The private-remote mask allows for five bits to distinguish the vari-
ous LISs, for a total of (2**5) - 2 = 30 LISs. The remaining values
of the class B could be used for networks "behind" the SMDS service
(LANs and such).
To continue the example, if the system with address 80.1d.42.c9
received an IP packet with destination address 80.1d.48.9e, it would
see that the address was not on its LIS:
((80.1d.42.c9 & ff.ff.ff.80 = 80.1d.42.80) !=
(80.1d.48.9e & ff.ff.ff.80 = 80.1d.48.80)).
It would therefore not ARP for the SMDS address.
If the system with address 80.1d.42.c9 received an IP packet with
destination address 80.1d.42.e1, then there is an ambiguity, because
this address matches both the private-local and private-remote masks.
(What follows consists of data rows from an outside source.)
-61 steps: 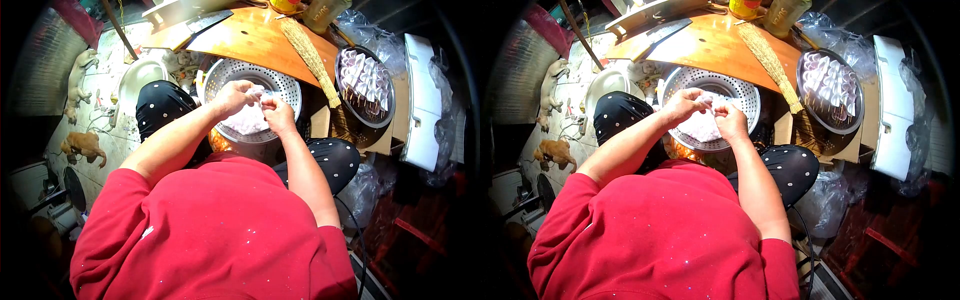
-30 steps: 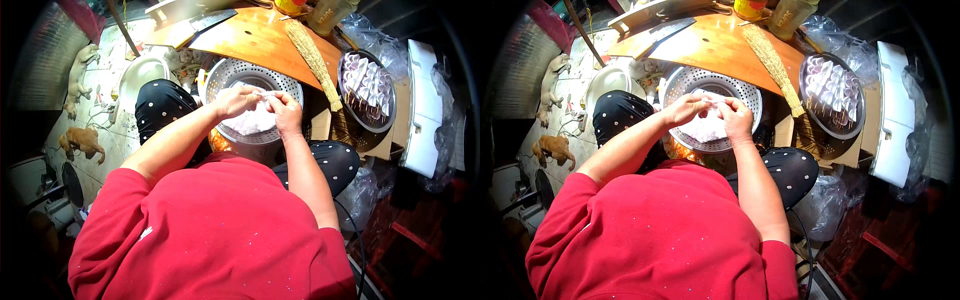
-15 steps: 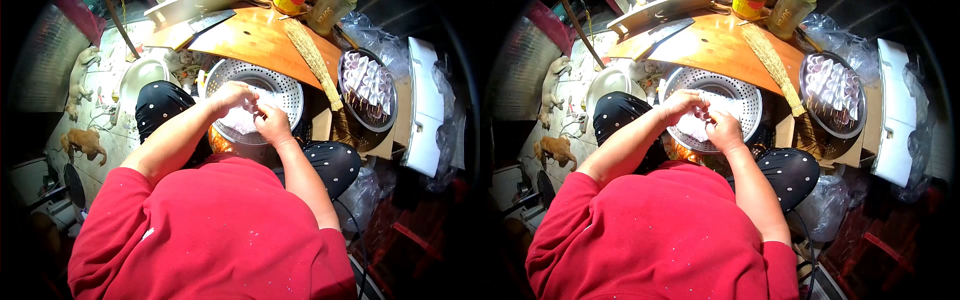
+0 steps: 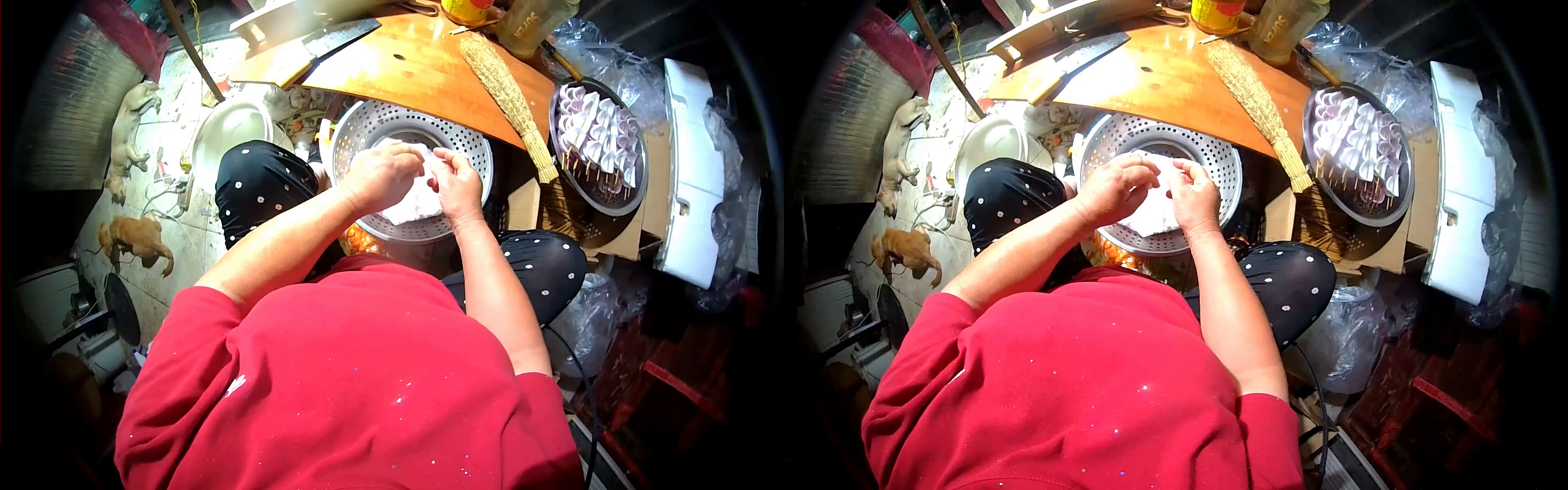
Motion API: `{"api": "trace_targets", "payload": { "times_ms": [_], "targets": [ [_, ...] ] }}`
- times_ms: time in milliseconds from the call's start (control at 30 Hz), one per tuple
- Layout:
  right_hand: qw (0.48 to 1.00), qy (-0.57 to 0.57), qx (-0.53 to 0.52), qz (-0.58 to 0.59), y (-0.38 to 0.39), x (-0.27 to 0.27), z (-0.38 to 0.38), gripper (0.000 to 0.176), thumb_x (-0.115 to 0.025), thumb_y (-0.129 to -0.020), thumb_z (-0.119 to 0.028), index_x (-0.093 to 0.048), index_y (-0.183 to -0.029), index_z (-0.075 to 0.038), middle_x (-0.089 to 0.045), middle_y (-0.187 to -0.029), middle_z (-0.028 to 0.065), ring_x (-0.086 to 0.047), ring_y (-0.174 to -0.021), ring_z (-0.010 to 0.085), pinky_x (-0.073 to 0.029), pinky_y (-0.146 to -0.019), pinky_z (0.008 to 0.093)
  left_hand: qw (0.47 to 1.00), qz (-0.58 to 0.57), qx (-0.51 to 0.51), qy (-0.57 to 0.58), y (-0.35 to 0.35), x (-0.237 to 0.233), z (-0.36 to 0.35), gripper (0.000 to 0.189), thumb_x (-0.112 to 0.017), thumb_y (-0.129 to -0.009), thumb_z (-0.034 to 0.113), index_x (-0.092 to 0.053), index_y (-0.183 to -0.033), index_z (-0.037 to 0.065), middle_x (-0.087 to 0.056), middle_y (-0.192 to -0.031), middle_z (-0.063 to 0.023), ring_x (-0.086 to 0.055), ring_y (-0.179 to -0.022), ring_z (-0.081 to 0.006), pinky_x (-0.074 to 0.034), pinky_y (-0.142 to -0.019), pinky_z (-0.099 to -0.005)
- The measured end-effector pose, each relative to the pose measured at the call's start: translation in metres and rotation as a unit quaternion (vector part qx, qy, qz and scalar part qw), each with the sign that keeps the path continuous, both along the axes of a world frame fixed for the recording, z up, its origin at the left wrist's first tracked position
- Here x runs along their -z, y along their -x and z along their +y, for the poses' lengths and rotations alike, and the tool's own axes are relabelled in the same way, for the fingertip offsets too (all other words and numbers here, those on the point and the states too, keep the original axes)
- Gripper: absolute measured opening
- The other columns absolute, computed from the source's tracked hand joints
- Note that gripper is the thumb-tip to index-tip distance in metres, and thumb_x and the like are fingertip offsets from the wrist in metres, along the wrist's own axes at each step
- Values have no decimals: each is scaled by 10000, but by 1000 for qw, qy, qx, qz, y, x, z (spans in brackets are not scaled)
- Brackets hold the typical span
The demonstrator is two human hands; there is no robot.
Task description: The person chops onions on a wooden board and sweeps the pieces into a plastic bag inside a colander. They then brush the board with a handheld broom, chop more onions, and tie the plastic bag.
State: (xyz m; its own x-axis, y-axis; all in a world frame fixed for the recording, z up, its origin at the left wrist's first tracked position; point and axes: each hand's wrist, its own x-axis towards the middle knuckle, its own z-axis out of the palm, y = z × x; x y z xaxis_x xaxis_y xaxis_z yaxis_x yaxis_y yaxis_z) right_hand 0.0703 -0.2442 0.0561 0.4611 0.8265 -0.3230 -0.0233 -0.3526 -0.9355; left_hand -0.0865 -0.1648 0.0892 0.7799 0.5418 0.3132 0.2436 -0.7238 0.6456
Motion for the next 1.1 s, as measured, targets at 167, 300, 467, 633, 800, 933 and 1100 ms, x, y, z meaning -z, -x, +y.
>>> {"api": "trace_targets", "payload": {
  "times_ms": [167,300,467,633,800,933,1100],
  "targets": [
    [979,29,-18,199,-5,-15,2,298,-656,-891,-203,-640,-1143,-45,-668,-837,22,-626,-685,120,-504,-597,256,994,-60,15,91,2,13,0,165,-594,-722,-55,-632,-817,74,-683,-921,-74,-665,-883,-289,-546,-753,-356],
    [978,35,-42,202,-10,-14,3,159,-657,-899,-166,-649,-1017,-61,-648,-778,13,-608,-637,96,-480,-552,239,991,-60,39,117,3,14,1,169,-618,-703,-36,-642,-820,84,-675,-910,-77,-657,-881,-288,-533,-778,-374],
    [998,61,33,-10,-25,3,17,142,-674,-822,-173,-690,-871,-40,-685,-745,56,-656,-627,160,-523,-575,306,998,23,-40,33,15,14,3,104,-687,-712,80,-694,-813,104,-620,-1015,-111,-596,-1005,-304,-488,-877,-401],
    [921,180,3,-344,-64,46,17,208,-608,-822,-280,-708,-859,-102,-715,-900,167,-691,-864,348,-546,-760,434,883,427,-115,159,33,30,6,192,-580,-794,204,-740,-811,98,-706,-928,-174,-682,-884,-360,-539,-793,-445],
    [874,253,-12,-414,-74,74,15,192,-581,-843,-259,-699,-894,-117,-708,-913,179,-681,-872,378,-544,-758,462,843,495,-154,142,45,38,13,258,-538,-782,178,-740,-845,29,-720,-908,-193,-703,-876,-357,-555,-806,-453],
    [971,91,95,-202,-73,69,34,152,-603,-872,-187,-636,-910,-44,-711,-817,125,-695,-732,264,-547,-685,367,846,475,-167,175,36,32,24,237,-586,-799,185,-719,-849,-5,-719,-928,-186,-704,-906,-311,-550,-816,-409],
    [979,-52,89,177,-40,19,50,116,-570,-931,-111,-583,-999,-18,-648,-759,77,-626,-644,166,-507,-621,273,842,-103,-68,525,12,26,30,132,-580,-943,108,-686,-937,30,-674,-970,-65,-647,-907,-195,-501,-891,-344]
  ]
}}
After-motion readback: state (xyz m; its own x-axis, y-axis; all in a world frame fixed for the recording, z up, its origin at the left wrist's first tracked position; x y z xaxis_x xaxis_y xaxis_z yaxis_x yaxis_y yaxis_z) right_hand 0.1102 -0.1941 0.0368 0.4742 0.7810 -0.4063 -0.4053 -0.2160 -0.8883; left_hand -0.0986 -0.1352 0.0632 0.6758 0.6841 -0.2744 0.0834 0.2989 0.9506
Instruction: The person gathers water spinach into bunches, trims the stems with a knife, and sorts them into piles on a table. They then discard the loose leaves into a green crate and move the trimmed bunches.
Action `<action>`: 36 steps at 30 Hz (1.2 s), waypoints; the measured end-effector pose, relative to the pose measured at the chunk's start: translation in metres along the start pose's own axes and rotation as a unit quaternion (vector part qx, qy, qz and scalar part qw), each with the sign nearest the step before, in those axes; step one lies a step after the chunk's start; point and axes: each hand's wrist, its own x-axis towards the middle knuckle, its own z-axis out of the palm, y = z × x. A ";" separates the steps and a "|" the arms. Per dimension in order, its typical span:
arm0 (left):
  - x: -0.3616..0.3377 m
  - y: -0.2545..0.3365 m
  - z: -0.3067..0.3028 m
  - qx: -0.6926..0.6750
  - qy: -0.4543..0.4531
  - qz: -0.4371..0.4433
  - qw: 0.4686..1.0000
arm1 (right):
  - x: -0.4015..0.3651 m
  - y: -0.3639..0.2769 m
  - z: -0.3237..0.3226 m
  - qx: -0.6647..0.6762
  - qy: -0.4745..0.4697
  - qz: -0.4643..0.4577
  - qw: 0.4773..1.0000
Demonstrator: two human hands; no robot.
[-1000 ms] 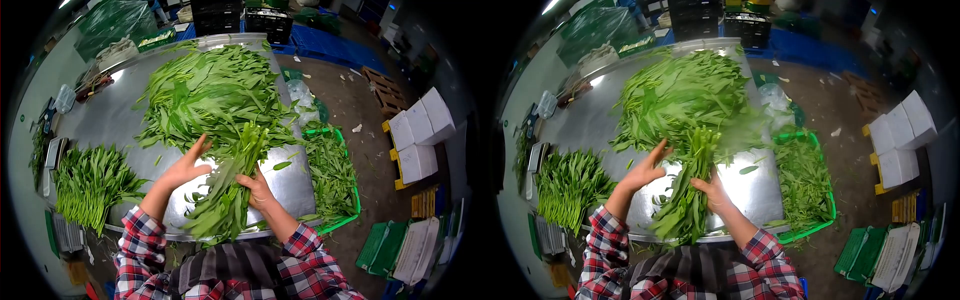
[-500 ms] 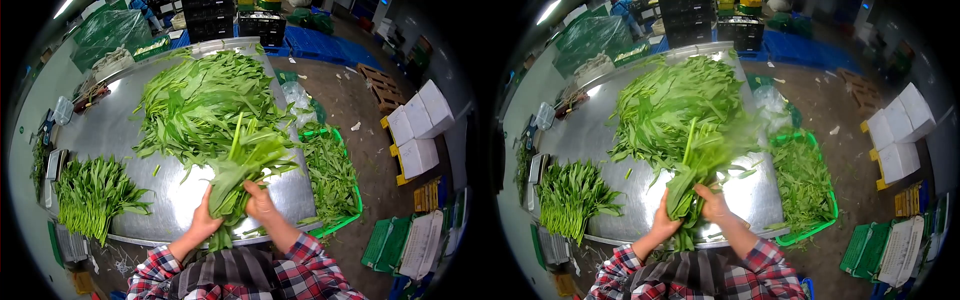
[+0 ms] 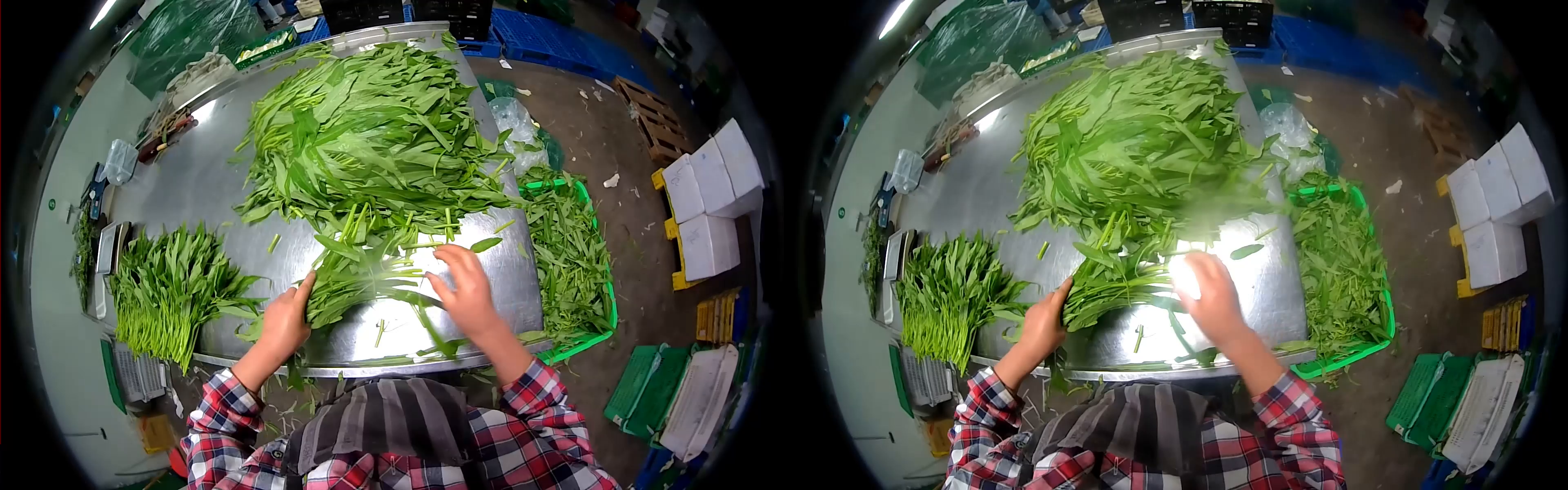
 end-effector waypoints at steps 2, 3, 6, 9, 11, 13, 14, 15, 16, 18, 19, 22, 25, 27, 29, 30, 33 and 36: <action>0.000 0.006 -0.007 0.020 0.036 0.040 0.998 | 0.011 -0.022 0.017 -0.060 -0.036 0.024 0.997; 0.000 0.011 -0.011 0.026 0.056 0.059 0.996 | 0.018 -0.029 0.027 -0.097 -0.066 0.055 0.992; -0.002 0.032 -0.024 0.046 0.078 0.096 0.991 | 0.033 -0.030 0.057 -0.090 -0.180 0.115 0.973; -0.007 0.032 -0.033 0.058 0.081 0.113 0.989 | 0.029 -0.011 0.066 0.001 -0.177 0.042 0.983; -0.013 0.024 -0.038 0.066 0.076 0.108 0.989 | 0.023 0.007 0.057 0.060 -0.117 0.025 0.991; -0.018 0.016 -0.040 0.060 0.065 0.096 0.991 | 0.030 0.024 0.028 0.182 -0.043 0.153 0.970; -0.020 0.013 -0.043 0.048 0.064 0.095 0.992 | 0.035 0.035 0.011 0.219 0.014 0.202 0.954; -0.021 0.010 -0.045 0.036 0.063 0.095 0.993 | 0.040 0.047 -0.008 0.234 0.069 0.236 0.941; -0.021 0.008 -0.047 0.036 0.064 0.090 0.993 | 0.042 0.060 -0.025 0.227 0.117 0.263 0.930; -0.021 0.003 -0.052 0.051 0.066 0.085 0.993 | 0.041 0.076 -0.039 0.128 0.146 0.280 0.940; -0.020 0.003 -0.053 0.057 0.067 0.085 0.993 | 0.040 0.074 -0.038 0.069 0.136 0.254 0.955; -0.013 0.010 -0.060 0.062 0.064 0.122 0.989 | 0.045 0.023 -0.010 -0.006 0.050 -0.025 0.998; -0.002 0.021 -0.063 0.083 0.061 0.176 0.979 | 0.061 -0.053 0.019 -0.014 -0.099 -0.197 0.975; 0.003 0.030 -0.069 0.116 0.055 0.201 0.971 | 0.066 -0.061 0.038 0.023 -0.149 -0.215 0.965; 0.005 0.026 -0.072 0.102 0.074 0.194 0.973 | 0.067 -0.039 0.050 0.131 -0.154 -0.190 0.961; 0.006 0.023 -0.074 0.092 0.089 0.192 0.973 | 0.063 -0.033 0.043 0.264 -0.175 -0.043 0.948; 0.007 0.010 -0.081 0.084 0.119 0.199 0.969 | 0.052 -0.007 0.003 0.501 -0.071 0.179 0.844; 0.002 -0.008 -0.087 0.058 0.102 0.180 0.977 | 0.046 0.043 -0.053 0.665 0.070 0.214 0.712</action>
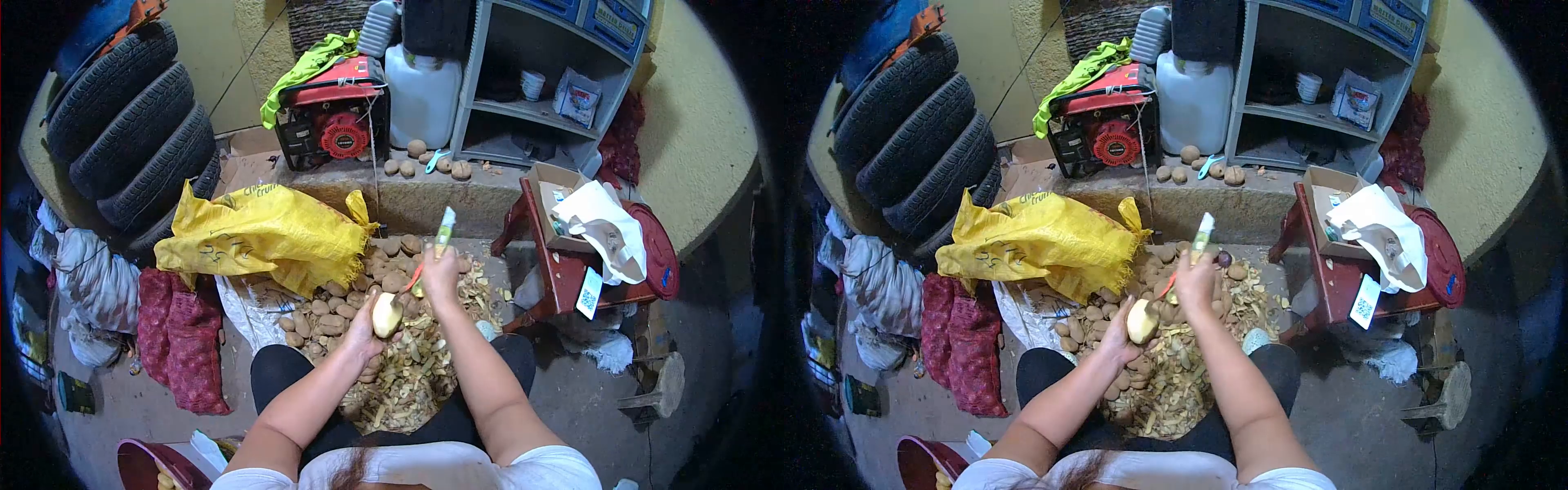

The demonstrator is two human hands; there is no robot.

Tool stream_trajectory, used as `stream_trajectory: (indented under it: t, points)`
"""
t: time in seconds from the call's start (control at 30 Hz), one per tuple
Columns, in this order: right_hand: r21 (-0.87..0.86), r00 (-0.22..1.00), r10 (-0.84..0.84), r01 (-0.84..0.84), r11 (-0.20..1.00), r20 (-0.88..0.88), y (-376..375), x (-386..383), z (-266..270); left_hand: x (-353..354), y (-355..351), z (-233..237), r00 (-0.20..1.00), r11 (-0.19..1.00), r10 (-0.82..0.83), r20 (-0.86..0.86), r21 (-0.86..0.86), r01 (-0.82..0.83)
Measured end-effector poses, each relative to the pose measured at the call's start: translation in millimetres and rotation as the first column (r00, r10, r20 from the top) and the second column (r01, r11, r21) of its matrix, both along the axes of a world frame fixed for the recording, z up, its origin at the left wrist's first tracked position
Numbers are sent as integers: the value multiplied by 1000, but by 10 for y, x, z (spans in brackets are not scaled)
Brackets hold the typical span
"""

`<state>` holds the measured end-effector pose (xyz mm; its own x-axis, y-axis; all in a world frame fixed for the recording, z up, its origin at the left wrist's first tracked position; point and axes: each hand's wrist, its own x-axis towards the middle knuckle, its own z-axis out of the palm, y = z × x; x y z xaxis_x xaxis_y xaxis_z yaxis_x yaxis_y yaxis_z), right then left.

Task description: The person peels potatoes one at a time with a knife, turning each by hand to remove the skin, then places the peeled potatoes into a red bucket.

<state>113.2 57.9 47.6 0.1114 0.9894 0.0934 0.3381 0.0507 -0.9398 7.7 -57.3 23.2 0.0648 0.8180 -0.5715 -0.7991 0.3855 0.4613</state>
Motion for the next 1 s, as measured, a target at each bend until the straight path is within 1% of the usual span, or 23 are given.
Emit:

In this case, the system should know to take the "more specific"
match, which is the one where the mask has the most 1's. If it
doesn't then the packet may take an extra hop.
This results in the following requirement.
o If a system arranges its addresses so that its private-local
network/subnet number is a subnetted portion of its private-remote
network/subnet number, or if its private-remote network/subnet
number is a subnetted portion of its public network/subnet number,
then it should match on the most specific mask.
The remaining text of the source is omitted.